Machine learning could help tiny microrobots swim through a fluid and reach their goal without being knocked off target by the random motion of particles they encounter on their journey.
Microrobotic “swimmers” are often designed to mimic the way bacteria can propel themselves through a fluid – but bacteria have one key advantage over the robots.
“A real bacterium can sense where to go and decide that it goes in that direction because it wants food,” says Frank Cichos at the University of Leipzig, Germany.
It is difficult for the bacteria-sized microrobots to stay on course because their small size – some are just 2 micrometres across – means they are buffeted by particles in the fluid. Unlike the bacteria, they can’t correct their direction of travel, and so they tend to follow a random path described by Brownian motion.
Cichos and his colleagues decided to give their microrobot swimmers a “brain”: a machine learning algorithm that rewards “good” movements in the direction of a desired target.
“We decided it would be good to combine [the swimming microrobots] with machine learning, which is a bit like what we do in life,” says Cichos. “We experience our environment, and depending on the success of what we do, we keep that in memory or not.”

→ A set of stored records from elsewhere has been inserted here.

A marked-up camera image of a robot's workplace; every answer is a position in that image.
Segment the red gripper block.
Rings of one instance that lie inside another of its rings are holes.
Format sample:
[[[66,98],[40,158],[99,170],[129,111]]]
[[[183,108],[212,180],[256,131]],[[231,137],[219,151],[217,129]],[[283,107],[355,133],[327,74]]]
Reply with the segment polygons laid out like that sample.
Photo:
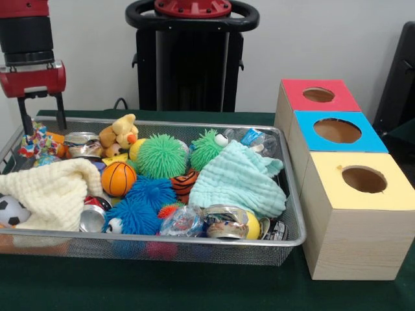
[[[33,135],[32,119],[25,107],[25,95],[46,91],[55,94],[57,104],[56,120],[60,130],[67,128],[64,103],[61,92],[65,90],[66,72],[63,62],[37,65],[1,65],[1,88],[8,98],[18,98],[19,112],[25,135]]]

Their microrobot is a blob of melamine resin, with gold nanoparticles covering 30 per cent of its surface. Directing a narrow laser beam on one point on the microrobot’s surface heats the gold nanoparticles there, and the temperature difference drives the microrobot through the fluid.
The machine learning algorithm – the microrobot’s “brain” – operates on a nearby computer. It keeps track of the robot’s movement and instructs the laser to fire at a precise point on its surface to move it closer to its goal.
If this instruction moves the microrobot closer to its target, the algorithm is rewarded; if the instruction moves the microrobot further from the target, the algorithm receives a penalty. Over time, the algorithm learns from these rewards and penalties which instructions are best for getting the microrobot to its target quickly and efficiently.
After 7 hours of training, the system managed to reduce the number of instructions needed for the microrobot to reach a goal from 600 to 100.
“The study of the movement of microscopic living organisms is important across a variety of the biological and biomedical sciences,” says Jonathan Aitken at the University of Sheffield, UK. “The movement of these microscopic organisms is difficult to mimic, yet this mimicry is important to understand more about their properties, and their effect within the environment.”
Although the controlling system for the swimmers is located outside the microrobot now, Cichos hopes to introduce chemically powered signalling – similar to our bodies – so the microrobots can “think” for themselves in the future.